Bridging the Compression-Precision Paradox: A Hybrid Architecture for Clinical EEG Report Generation with Guaranteed Measurement Accuracy
Wuyang Zhang, Zhen Luo, Chuqiao Gu, Jianming Ma, Yebo Cao, Wangming Yuan, Yinzhi Jin
TL;DR
The paper tackles the compression-precision paradox in automated clinical EEG report generation, showing that extreme data compression required to fit EEG data into LLM context windows can erase clinically critical measurements, such as a $0.5$ Hz distinction between seizure types. It proposes a measurement-first hybrid architecture that separates exact measurement extraction via signal processing from narrative generation, using hierarchical multirate sampling, a cross-modal bridge, graph-aware attention, and constrained decoding to preserve clinical values with provenance. A formal result (Theorem 1) demonstrates that end-to-end neural learning cannot preserve precise measurements under high compression, motivating the measurement-first approach and FDA-compliant traceability.

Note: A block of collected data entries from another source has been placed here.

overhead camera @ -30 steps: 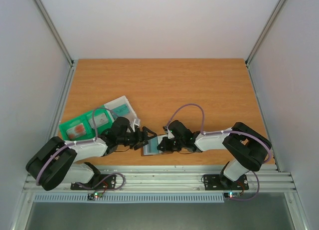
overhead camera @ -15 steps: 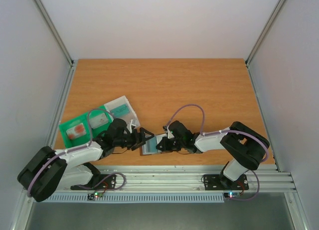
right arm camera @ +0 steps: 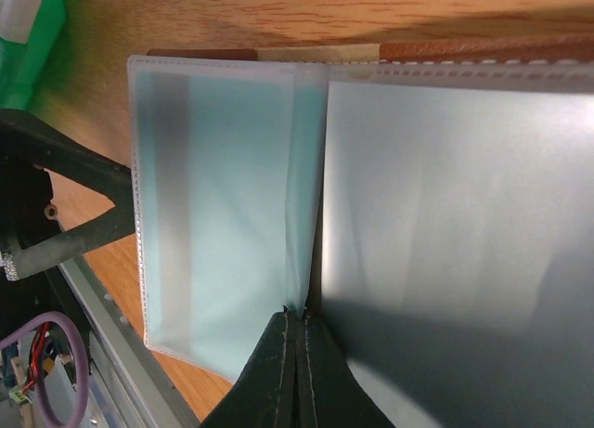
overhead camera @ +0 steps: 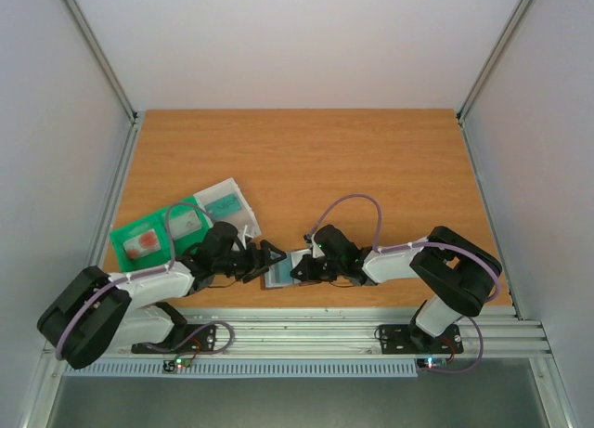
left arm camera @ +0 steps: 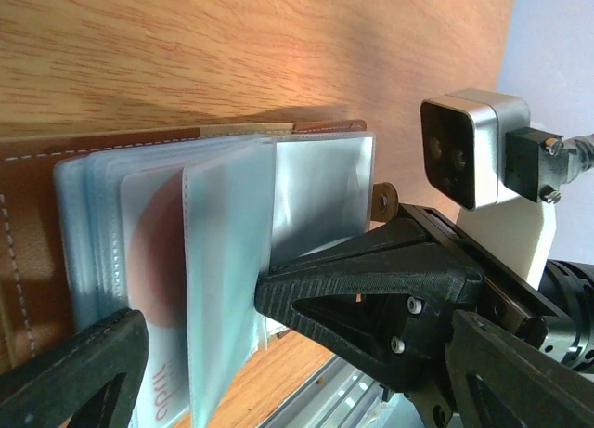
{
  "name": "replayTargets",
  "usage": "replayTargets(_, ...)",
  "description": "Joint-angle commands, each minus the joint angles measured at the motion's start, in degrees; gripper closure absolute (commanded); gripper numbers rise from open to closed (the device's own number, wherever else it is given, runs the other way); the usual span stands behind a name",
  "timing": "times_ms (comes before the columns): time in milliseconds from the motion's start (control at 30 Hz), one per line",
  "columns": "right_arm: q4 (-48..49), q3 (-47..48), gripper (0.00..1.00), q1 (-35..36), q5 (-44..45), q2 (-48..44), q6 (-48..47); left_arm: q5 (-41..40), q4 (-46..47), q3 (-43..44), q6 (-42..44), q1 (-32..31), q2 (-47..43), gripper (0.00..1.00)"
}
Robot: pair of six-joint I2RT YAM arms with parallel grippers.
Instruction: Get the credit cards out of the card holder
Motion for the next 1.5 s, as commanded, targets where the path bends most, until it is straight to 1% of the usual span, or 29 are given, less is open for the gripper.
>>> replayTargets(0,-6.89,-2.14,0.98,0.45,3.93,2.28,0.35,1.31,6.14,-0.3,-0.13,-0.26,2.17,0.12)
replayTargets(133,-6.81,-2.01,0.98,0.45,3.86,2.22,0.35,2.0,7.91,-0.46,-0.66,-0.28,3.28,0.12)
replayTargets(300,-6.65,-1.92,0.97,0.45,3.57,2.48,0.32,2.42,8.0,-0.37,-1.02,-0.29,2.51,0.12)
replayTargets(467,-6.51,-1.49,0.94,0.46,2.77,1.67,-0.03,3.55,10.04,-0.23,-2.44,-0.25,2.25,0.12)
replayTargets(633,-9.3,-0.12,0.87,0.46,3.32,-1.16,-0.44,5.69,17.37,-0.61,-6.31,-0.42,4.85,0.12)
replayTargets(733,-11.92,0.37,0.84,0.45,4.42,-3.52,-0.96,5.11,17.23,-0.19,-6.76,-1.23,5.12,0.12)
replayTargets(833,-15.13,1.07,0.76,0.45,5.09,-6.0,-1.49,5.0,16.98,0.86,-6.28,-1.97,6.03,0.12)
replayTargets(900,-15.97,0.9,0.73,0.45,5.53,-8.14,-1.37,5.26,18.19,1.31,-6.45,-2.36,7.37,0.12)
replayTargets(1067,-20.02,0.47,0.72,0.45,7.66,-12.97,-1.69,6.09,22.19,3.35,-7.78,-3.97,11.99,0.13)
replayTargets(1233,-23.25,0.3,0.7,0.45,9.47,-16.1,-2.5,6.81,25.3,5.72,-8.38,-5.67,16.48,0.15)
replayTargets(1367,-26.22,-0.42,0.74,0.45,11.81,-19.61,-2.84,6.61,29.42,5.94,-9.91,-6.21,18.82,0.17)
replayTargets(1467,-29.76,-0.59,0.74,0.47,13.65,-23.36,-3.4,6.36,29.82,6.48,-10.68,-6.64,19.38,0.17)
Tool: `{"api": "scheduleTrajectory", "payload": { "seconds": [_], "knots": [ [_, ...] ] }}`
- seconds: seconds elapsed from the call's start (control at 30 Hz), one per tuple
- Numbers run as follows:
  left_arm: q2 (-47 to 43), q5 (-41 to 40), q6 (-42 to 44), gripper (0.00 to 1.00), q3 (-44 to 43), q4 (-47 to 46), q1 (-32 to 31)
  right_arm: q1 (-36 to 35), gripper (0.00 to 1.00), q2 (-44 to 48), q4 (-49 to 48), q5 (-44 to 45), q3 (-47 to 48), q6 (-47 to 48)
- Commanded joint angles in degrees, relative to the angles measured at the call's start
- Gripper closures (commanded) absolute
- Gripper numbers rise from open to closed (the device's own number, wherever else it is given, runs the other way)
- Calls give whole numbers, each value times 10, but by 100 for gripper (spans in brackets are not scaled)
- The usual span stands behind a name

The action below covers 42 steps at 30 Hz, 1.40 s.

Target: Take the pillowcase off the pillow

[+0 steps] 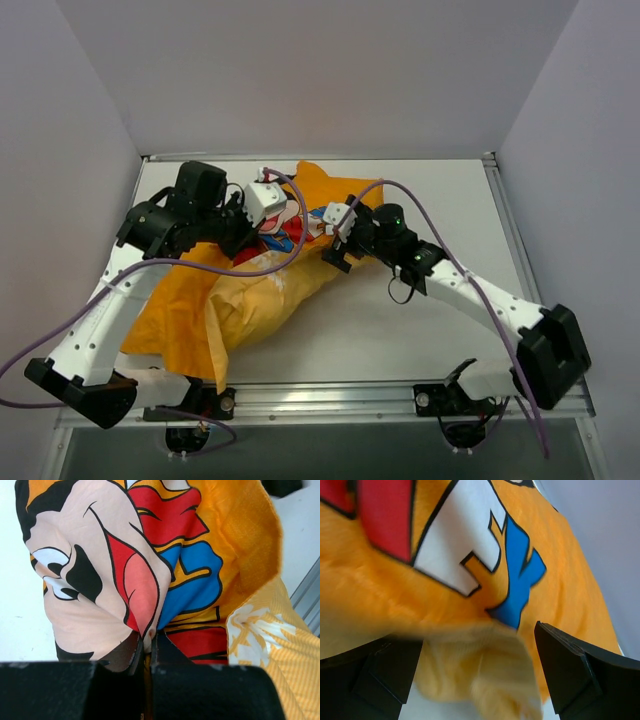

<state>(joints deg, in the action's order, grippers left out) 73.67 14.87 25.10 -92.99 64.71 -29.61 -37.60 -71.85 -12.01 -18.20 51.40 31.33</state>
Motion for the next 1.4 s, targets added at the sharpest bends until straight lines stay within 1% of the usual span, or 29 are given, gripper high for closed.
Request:
{"api": "scheduleTrajectory", "payload": {
  "seconds": [0.0,0.1,0.13,0.17,0.2,0.23,0.33,0.43,0.5,0.57,0.67,0.7,0.77,0.8,0.83,0.87,0.9,0.93,0.97,1.0,1.03,1.07,1.13,1.17,1.23,1.27,1.3,1.33,1.37],
  "knots": [
    [-13,58,6,98,-47,-47,1,23,0,-71,-124,-82,30,55],
    [-10,77,1,98,-51,-43,2,22,0,-127,-144,-107,57,54],
    [-7,94,-1,98,-56,-42,2,17,4,-160,-134,-112,72,52],
    [-6,103,-4,98,-61,-41,2,13,12,-176,-117,-118,89,46],
    [-5,111,-8,98,-65,-40,3,9,27,-189,-82,-123,128,32],
    [-4,129,-23,98,-70,-41,6,2,66,-205,-63,-127,148,-15],
    [-9,175,-58,98,-90,-44,39,1,100,-181,1,-131,185,-120],
    [-23,232,-91,98,-98,-54,96,-12,100,-106,51,-139,172,-180],
    [-33,247,-105,98,-96,-59,124,-33,100,-69,122,-149,182,-217],
    [-48,249,-121,98,-92,-70,133,-85,100,-26,207,-140,220,-252],
    [-63,264,-173,97,-90,-88,147,-168,100,6,254,-133,285,-303],
    [-65,272,-189,77,-87,-95,151,-178,100,9,254,-144,294,-366],
    [-67,274,-243,44,-84,-137,168,-179,100,13,237,-160,305,-445],
    [-63,272,-269,16,-88,-153,176,-165,100,11,228,-173,304,-508],
    [-43,276,-298,2,-110,-180,201,-123,100,5,177,-236,285,-541],
    [-25,280,-312,6,-131,-186,217,-122,100,1,129,-236,263,-583],
    [-2,286,-327,6,-159,-187,234,-59,100,-2,55,-316,235,-690],
    [56,297,-332,6,-191,-179,252,-28,100,-18,-9,-343,209,-741],
    [85,294,-335,6,-266,-165,281,1,100,-32,-113,-358,187,-780],
    [119,287,-333,6,-303,-149,290,56,100,-50,-148,-383,160,-807],
    [179,262,-303,6,-341,-108,293,80,100,-94,-180,-387,150,-859],
    [203,240,-280,6,-405,-86,293,102,100,-120,-267,-388,140,-890],
    [249,210,-234,6,-434,-55,293,159,100,-203,-345,-390,128,-955],
    [256,199,-226,6,-430,-53,293,175,100,-233,-369,-391,135,-958],
    [251,195,-200,6,-405,-54,286,209,100,-306,-357,-383,172,-945],
    [243,190,-192,6,-386,-59,280,215,100,-326,-302,-380,192,-893],
    [232,173,-183,6,-334,-66,262,218,100,-344,-253,-375,214,-851],
    [203,163,-158,6,-304,-84,250,220,100,-378,-188,-366,277,-797],
    [188,145,-147,6,-270,-93,236,219,100,-392,-49,-322,312,-740]
  ]
}}
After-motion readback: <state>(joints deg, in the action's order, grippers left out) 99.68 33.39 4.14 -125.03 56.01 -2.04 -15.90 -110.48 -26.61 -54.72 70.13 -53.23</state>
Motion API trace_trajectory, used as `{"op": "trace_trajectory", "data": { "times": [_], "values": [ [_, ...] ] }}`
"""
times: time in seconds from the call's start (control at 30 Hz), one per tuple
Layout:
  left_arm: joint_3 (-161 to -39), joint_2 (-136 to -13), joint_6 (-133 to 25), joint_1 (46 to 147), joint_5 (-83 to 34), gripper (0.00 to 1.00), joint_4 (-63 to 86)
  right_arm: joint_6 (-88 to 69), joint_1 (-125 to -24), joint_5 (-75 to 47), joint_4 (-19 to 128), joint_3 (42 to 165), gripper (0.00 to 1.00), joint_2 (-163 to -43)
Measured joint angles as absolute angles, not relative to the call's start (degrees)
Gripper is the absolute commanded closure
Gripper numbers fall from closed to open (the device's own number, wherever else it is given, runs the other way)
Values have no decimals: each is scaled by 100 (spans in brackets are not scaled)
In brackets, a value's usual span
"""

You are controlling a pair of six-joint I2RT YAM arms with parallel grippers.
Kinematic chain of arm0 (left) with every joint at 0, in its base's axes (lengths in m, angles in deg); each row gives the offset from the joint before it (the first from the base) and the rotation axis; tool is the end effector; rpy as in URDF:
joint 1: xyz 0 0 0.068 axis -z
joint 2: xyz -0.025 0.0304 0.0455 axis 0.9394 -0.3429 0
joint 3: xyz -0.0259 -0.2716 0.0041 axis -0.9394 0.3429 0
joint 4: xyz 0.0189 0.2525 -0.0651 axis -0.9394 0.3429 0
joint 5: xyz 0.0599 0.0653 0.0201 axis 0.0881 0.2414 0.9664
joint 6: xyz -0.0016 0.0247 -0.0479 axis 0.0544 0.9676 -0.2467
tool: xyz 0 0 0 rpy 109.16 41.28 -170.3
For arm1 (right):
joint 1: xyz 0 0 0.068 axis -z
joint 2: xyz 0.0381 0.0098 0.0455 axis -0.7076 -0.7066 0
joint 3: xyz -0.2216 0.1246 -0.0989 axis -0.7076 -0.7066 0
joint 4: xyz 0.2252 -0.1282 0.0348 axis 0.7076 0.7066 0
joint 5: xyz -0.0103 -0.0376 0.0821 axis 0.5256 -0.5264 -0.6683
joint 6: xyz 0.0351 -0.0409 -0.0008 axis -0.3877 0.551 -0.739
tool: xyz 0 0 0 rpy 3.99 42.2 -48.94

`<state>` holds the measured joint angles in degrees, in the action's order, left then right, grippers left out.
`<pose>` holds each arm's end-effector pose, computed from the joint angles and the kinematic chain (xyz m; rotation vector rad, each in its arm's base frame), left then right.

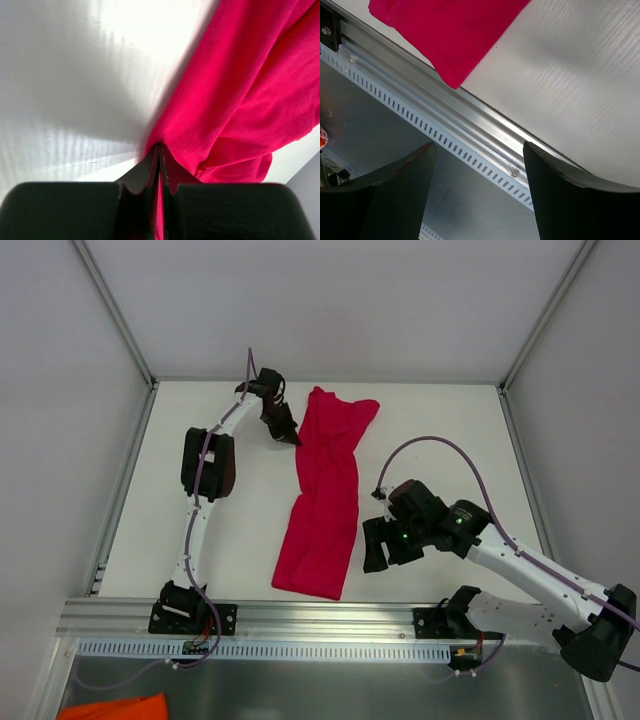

Empirical evaluation on TUH, TUSZ, and CHB-MIT shows substantial gains: about 60% fewer false alarms, ~50% faster detection, and measurement accuracy within clinical tolerances, all with sub-minute latency; the approach also generalizes to other high-frequency biosignals requiring precise quantitative reporting alongside narrative text.
Abstract
Automated EEG monitoring requires clinician-level precision for seizure detection and reporting. Clinical EEG recordings exceed LLM context windows, requiring extreme compression (400:1+ ratios) that destroys fine-grained temporal precision. A 0.5 Hz error distinguishes absence epilepsy from Lennox-Gastaut syndrome. LLMs lack inherent time-series comprehension and rely on statistical associations from compressed representations. This dual limitation causes systems to hallucinate clinically incorrect measurement values. We separate measurement extraction from text generation. Our hybrid architecture computes exact clinical values via signal processing before compression, employs a cross-modal bridge for EEG-to-language translation, and uses parameter-efficient fine-tuning with constrained decoding around frozen slots. Multirate sampling maintains long-range context while preserving event-level precision. Evaluation on TUH and CHB-MIT datasets achieves 60% fewer false alarms, 50% faster detection, and sub-clinical measurement precision. This is the first system guaranteeing clinical measurement accuracy in automated EEG reports.